TO DO - Where the listing below has a line with "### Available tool", write out exactly that line and every line after it, stopping after the line with "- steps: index".

MATERIAL SHOWN -
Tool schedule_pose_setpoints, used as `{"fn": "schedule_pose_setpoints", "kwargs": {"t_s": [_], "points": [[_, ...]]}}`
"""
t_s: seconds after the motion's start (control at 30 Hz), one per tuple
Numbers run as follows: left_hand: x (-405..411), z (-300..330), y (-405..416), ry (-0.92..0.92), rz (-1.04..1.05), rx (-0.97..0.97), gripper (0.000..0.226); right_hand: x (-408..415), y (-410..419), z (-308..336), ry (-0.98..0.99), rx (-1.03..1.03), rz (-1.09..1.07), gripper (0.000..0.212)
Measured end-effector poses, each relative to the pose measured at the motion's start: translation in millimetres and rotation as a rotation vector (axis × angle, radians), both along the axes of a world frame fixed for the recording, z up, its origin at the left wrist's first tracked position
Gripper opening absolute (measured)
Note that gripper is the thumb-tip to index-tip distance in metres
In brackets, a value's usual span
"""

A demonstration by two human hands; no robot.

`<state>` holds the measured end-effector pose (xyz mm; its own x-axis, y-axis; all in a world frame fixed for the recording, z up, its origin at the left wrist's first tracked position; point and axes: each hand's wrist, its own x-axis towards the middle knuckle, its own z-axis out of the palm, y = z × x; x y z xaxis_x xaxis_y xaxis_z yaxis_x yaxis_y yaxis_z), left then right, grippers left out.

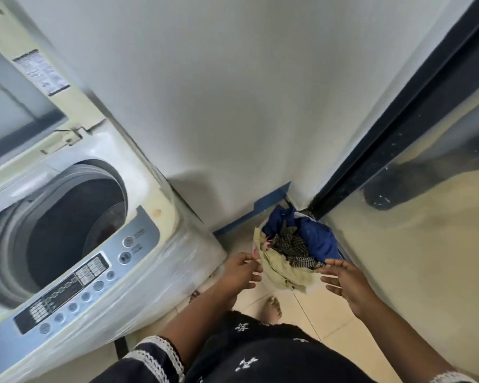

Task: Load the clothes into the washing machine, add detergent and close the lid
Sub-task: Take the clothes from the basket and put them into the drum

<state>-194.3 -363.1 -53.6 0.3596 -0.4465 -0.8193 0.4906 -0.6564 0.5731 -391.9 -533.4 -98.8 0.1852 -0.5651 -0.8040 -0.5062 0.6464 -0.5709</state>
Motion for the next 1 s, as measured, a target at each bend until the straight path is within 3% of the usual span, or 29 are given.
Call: {"fn": "schedule_pose_setpoints", "kwargs": {"t_s": [0.33,0.53,0.67,0.77,1.0], "points": [[3,-24,-50,-0.071,-0.19,0.077,0.018,-1,-38,-36,0.076,0.02,0.1,0.013],[13,-79,-66,-0.077,-0.329,0.166,0.024,25,-44,-90,0.14,0.035,0.197,0.019],[21,-141,-84,-0.106,-0.42,0.15,0.026,50,-46,-162,0.219,-0.031,0.385,0.02],[27,-197,-101,-0.123,-0.459,0.135,0.037,70,-47,-218,0.29,-0.101,0.562,0.034],[36,-294,-121,-0.172,-0.408,0.109,0.037,110,-48,-322,0.443,-0.18,0.965,0.064]]}}
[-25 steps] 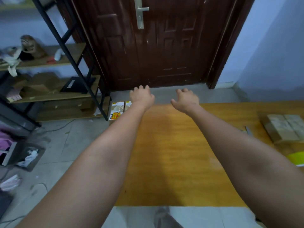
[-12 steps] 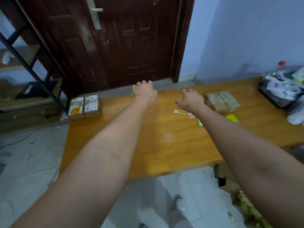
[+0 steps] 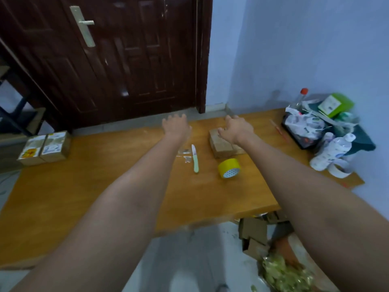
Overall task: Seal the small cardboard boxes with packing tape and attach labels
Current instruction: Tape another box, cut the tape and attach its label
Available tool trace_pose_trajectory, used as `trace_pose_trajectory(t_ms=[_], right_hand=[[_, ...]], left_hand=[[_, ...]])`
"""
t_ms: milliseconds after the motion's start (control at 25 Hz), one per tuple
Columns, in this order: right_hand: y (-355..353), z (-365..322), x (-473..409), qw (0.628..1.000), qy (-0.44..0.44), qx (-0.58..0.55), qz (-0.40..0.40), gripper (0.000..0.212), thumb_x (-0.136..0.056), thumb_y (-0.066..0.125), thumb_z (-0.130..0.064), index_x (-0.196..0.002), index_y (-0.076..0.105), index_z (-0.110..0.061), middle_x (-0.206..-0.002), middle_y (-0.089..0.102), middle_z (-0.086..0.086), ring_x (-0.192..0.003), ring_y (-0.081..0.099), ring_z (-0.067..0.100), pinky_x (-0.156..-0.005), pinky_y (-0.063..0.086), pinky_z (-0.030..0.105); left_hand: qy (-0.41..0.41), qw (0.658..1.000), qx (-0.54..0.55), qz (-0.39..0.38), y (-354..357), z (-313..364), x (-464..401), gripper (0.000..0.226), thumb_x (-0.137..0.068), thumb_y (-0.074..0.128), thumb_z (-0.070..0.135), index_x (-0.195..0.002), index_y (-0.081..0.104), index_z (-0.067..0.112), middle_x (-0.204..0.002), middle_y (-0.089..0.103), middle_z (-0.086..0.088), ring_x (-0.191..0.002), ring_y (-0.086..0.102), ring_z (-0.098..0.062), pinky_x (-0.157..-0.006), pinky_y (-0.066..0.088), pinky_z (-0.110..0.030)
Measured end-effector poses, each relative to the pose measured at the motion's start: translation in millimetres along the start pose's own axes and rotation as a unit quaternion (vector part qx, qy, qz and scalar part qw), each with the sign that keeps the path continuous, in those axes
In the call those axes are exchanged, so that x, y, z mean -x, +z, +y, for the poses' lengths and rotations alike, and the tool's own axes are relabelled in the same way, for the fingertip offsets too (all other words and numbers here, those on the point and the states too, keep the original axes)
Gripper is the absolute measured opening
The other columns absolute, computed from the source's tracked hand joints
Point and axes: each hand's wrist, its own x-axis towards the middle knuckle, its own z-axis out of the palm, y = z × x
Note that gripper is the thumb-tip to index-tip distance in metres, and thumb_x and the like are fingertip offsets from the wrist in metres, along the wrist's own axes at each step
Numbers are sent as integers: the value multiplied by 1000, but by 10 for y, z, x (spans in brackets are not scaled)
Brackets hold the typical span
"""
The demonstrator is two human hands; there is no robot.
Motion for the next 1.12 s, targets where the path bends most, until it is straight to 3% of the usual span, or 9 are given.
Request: trace_pose_trajectory(t_ms=[240,640,840,1040,1120], right_hand=[[157,481,-393,999,-31,-14,-30,53,-93,42,-44,-137,42,-14,-139,45,13,-126,43,34,-94,43,43],[1057,684,-1040,993,-27,-21,-113,47,-92,45,-31,-134,46,-8,-134,49,19,-123,46,37,-96,43,42],[1342,660,-1214,992,-10,-22,-123,52,-93,46,-34,-140,41,-12,-140,41,16,-128,42,36,-100,43,46],[1581,587,-1456,994,-39,12,-102,61,-92,46,-42,-143,38,-10,-146,39,15,-134,34,33,-107,34,44],[1660,547,-1545,992,-49,31,-110,65,-91,45,-43,-144,35,-9,-148,37,15,-137,31,33,-111,30,45]], left_hand=[[-42,999,8,-21,242,434,-181,45,-97,44,36,-135,46,11,-135,52,-14,-125,47,-32,-103,37,-44],[-33,987,85,-135,1016,422,-809,37,-97,44,25,-128,50,7,-131,53,-15,-119,52,-34,-94,46,-40],[-20,977,110,-183,1358,459,-1007,43,-98,45,24,-138,44,8,-143,45,-15,-127,47,-35,-96,45,-42],[-50,973,93,-206,1575,344,-1130,38,-98,46,25,-132,48,9,-136,48,-13,-120,53,-33,-96,47,-44],[-64,974,80,-200,1631,266,-1155,35,-97,46,23,-128,51,9,-132,50,-13,-117,54,-33,-91,45,-37]])
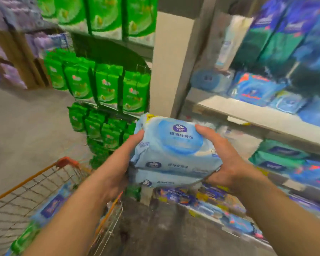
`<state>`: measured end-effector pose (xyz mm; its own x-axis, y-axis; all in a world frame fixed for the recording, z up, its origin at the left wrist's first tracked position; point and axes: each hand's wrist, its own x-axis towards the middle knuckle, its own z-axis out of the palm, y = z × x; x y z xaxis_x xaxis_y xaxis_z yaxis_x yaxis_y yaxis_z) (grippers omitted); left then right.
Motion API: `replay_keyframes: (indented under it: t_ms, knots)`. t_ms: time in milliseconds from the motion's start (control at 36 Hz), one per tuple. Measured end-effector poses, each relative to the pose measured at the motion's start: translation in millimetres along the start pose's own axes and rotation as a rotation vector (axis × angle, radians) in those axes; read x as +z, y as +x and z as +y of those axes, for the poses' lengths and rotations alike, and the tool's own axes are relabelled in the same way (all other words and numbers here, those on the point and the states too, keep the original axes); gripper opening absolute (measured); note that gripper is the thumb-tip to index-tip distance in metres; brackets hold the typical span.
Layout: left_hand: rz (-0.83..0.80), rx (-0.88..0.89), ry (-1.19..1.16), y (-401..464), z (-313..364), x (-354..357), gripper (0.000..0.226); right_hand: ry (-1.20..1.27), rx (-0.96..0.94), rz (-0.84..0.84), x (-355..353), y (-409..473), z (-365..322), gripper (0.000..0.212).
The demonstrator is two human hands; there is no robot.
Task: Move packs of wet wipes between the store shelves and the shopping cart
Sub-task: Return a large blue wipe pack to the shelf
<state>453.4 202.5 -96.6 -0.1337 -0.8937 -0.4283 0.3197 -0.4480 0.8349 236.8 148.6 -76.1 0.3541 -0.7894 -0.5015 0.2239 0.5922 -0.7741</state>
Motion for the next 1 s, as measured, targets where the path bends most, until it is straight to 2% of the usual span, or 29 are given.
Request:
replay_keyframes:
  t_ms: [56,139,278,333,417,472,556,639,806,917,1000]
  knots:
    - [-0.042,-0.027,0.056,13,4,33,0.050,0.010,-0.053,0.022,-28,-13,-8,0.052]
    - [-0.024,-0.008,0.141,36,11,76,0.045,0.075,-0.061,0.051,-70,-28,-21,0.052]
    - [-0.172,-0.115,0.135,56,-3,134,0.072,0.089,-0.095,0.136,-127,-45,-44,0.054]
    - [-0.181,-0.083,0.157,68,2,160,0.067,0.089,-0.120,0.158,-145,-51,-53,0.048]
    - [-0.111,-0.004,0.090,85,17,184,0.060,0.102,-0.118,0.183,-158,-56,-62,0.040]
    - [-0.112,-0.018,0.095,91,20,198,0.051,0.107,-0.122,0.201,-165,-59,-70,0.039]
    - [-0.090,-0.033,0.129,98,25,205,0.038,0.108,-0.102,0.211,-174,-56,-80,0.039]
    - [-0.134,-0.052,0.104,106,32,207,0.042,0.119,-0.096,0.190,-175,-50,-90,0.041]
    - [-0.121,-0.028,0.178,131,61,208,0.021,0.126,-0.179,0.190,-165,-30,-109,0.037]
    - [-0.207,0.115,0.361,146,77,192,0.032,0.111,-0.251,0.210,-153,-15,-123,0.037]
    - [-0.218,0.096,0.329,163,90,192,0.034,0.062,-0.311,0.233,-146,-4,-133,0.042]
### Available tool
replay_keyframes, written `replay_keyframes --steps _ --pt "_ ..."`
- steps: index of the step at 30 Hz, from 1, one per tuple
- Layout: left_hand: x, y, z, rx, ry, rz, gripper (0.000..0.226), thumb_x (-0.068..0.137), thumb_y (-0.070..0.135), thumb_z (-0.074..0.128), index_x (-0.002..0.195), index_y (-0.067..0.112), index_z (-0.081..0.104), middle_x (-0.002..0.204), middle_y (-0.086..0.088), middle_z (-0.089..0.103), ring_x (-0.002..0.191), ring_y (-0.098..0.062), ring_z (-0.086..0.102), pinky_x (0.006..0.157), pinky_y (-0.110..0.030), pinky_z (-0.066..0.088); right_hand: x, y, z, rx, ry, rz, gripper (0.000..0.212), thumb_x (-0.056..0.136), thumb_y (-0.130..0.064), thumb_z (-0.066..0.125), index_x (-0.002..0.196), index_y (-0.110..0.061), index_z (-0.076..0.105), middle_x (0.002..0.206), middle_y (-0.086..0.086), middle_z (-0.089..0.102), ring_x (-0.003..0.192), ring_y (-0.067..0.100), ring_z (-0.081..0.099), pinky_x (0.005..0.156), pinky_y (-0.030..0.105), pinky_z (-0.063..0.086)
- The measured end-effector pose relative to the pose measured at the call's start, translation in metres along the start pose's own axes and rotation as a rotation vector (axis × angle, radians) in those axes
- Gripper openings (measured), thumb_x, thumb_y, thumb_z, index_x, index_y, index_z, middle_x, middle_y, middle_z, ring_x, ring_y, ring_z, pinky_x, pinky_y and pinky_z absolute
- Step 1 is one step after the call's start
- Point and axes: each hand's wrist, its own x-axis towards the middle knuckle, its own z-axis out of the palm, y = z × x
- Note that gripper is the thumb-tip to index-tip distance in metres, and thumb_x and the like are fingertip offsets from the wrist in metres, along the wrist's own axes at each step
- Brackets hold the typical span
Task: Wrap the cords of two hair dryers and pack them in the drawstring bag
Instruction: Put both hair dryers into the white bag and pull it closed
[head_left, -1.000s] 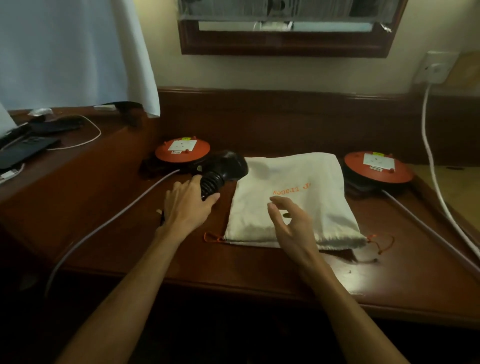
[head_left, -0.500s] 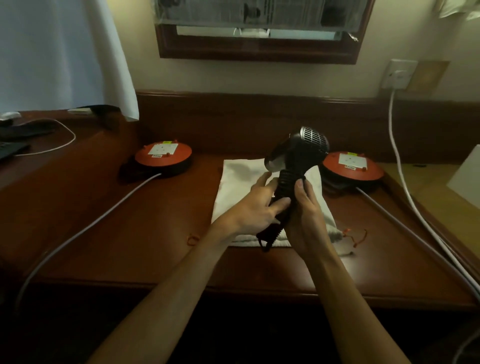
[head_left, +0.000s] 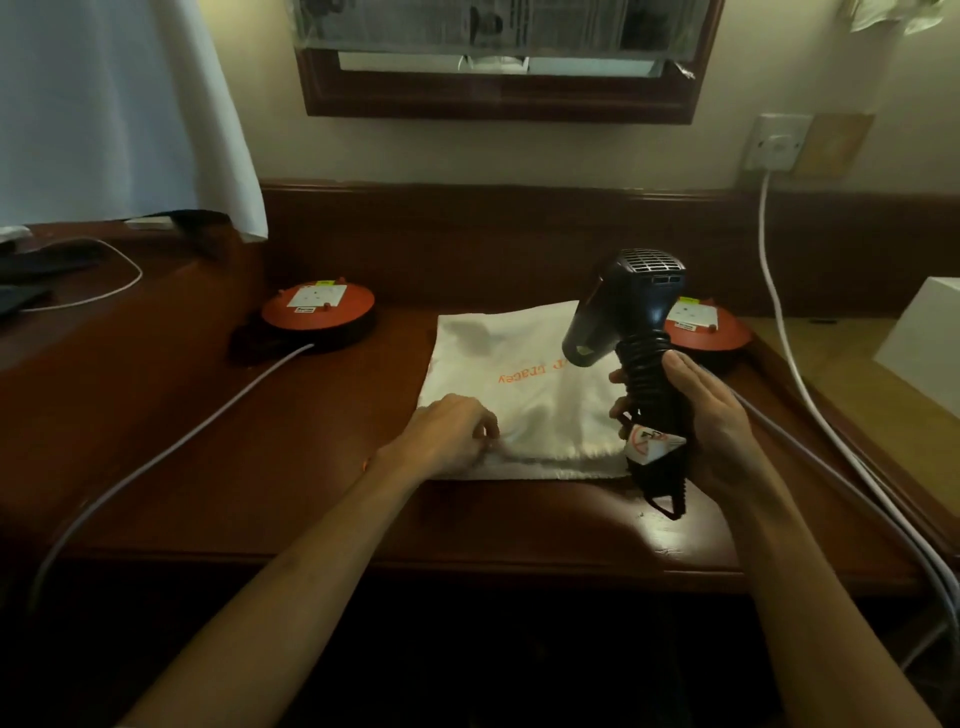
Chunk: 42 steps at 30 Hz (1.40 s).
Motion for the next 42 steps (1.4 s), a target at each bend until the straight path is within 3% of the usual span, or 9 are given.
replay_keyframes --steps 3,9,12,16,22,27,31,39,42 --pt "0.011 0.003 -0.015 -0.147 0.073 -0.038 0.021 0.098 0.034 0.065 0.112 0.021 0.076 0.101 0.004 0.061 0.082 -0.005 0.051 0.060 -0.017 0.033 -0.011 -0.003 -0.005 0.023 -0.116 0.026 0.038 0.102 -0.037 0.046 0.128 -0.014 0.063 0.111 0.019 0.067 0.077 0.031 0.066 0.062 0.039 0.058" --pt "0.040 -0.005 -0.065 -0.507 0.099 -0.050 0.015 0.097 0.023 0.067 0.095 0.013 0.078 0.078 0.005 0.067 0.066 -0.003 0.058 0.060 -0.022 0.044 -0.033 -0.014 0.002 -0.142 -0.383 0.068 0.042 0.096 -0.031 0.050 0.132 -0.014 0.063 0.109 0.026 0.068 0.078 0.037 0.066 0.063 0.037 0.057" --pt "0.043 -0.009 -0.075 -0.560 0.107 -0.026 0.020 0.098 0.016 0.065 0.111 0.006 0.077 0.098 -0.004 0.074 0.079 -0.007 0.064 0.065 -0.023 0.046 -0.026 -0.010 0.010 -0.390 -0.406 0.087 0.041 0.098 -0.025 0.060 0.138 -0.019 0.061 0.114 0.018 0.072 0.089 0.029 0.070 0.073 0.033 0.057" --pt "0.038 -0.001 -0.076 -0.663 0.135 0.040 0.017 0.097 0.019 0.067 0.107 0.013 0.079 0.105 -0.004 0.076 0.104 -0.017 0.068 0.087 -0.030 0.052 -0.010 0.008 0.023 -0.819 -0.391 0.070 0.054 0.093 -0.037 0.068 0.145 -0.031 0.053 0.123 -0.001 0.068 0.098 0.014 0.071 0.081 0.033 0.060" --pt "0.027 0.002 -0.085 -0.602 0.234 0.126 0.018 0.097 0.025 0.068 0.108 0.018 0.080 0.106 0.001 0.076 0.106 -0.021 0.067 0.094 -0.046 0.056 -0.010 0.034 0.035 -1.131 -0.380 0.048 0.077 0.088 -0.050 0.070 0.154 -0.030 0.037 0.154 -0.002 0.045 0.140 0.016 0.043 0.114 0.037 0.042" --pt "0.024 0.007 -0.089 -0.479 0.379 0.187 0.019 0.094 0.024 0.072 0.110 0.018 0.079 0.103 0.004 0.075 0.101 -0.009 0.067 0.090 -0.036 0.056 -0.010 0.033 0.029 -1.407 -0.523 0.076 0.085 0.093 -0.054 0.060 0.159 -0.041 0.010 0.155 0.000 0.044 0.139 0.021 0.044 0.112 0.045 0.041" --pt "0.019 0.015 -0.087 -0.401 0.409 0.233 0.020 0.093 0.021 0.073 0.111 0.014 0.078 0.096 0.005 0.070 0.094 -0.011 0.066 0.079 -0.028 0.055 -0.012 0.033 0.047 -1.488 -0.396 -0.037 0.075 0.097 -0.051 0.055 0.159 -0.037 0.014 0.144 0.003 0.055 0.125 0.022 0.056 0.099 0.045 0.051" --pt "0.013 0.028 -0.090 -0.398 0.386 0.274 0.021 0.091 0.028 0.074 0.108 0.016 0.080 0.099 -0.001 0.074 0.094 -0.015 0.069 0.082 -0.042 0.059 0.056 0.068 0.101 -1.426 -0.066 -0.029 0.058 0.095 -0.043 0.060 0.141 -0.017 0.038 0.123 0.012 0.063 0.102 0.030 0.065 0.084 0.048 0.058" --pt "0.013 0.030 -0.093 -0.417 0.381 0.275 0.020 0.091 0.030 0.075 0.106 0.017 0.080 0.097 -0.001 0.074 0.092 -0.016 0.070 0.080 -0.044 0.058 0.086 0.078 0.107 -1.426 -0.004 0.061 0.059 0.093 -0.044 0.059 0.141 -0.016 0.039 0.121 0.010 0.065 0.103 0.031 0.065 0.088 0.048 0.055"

ANSWER FOR THIS EXERCISE -
### Available tool
replay_keyframes, written `replay_keyframes --steps _ --pt "_ ..."`
- steps: index of the step at 30 Hz, from 1, one per tuple

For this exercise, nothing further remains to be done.